Activity: From the material below, copy out each line with the word "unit" in it.

——

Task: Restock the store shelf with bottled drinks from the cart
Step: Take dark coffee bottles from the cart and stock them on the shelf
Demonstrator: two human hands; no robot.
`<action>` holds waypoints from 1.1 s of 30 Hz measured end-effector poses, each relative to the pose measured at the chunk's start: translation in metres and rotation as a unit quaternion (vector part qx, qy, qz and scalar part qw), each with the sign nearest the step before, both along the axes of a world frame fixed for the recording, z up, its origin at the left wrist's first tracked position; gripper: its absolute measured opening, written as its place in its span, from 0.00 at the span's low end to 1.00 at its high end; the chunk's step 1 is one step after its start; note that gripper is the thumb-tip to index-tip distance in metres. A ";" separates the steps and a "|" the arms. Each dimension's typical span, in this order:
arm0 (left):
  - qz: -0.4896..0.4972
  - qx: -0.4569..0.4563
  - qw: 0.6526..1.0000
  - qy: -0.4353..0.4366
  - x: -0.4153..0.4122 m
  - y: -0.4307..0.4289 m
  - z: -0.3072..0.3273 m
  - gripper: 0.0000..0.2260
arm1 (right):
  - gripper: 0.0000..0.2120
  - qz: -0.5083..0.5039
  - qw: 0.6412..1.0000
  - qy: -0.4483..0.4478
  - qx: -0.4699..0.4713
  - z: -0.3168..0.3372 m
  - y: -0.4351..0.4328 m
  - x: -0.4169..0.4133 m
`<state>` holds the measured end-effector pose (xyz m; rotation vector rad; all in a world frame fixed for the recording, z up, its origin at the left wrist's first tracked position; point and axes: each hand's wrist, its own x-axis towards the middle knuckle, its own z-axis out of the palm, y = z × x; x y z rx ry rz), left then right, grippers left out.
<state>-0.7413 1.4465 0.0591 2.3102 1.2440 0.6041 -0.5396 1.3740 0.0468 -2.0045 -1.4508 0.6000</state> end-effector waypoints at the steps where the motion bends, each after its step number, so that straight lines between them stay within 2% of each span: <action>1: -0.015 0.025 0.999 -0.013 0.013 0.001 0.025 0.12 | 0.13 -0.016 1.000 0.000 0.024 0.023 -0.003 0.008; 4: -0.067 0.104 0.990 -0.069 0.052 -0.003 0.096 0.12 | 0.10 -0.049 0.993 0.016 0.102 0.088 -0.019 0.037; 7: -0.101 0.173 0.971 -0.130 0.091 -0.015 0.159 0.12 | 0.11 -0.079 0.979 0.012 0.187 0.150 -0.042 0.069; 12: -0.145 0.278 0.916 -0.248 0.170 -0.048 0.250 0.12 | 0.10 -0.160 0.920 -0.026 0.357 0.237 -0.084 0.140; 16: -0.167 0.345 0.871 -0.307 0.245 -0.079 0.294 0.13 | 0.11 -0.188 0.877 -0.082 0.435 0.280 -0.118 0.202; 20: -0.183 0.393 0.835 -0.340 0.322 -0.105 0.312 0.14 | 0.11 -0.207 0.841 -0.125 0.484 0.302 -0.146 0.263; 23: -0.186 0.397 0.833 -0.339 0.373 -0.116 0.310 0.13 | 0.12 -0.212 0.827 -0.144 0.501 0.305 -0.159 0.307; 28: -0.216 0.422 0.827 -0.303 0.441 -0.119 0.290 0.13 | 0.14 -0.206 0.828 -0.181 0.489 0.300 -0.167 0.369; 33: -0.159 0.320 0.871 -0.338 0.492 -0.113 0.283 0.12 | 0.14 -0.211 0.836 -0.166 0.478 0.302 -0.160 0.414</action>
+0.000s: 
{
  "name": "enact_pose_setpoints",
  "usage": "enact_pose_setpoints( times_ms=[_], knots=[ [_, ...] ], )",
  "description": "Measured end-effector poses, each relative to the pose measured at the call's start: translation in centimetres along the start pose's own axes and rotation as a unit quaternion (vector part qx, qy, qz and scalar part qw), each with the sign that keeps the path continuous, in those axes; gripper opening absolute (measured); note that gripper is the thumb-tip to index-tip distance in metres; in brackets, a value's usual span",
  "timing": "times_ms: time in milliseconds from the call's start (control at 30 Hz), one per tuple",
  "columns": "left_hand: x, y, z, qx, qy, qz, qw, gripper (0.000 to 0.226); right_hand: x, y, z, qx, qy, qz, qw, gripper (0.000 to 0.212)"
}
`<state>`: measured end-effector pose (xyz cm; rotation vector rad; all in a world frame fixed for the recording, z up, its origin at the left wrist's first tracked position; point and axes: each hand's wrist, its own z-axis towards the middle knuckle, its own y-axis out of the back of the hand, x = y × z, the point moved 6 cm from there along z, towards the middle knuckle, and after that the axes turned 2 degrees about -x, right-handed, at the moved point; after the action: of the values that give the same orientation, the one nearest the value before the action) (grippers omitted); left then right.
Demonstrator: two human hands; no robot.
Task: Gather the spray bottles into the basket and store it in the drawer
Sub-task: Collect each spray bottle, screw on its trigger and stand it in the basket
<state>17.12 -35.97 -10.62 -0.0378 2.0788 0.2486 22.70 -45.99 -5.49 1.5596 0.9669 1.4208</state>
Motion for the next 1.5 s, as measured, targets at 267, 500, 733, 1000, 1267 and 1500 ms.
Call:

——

Solution to this task:
`<action>` holds waypoints from 1.1 s of 30 Hz measured end-effector poses, each relative to the pose measured at the chunk's start: translation in metres and rotation as a unit quaternion (vector part qx, qy, qz and scalar part qw), each with the sign nearest the step before, both along the axes of a world frame fixed for the recording, z up, its origin at the left wrist's first tracked position; gripper: its absolute measured opening, written as its place in its span, from 0.00 at the span's low end to 1.00 at its high end; the chunk's step 1 is one step after its start; note that gripper is the thumb-tip to index-tip distance in metres. A ";" separates the steps and a "|" the arms. Each dimension's typical span, in this order:
  "description": "Measured end-effector poses, each relative to the pose measured at the call's start: translation in centimetres along the start pose's own axes and rotation as a unit quaternion (vector part qx, qy, qz and scalar part qw), each with the sign that keeps the path continuous, in those axes; gripper opening absolute (measured); note that gripper is the thumb-tip to index-tip distance in metres; in brackets, a value's usual span",

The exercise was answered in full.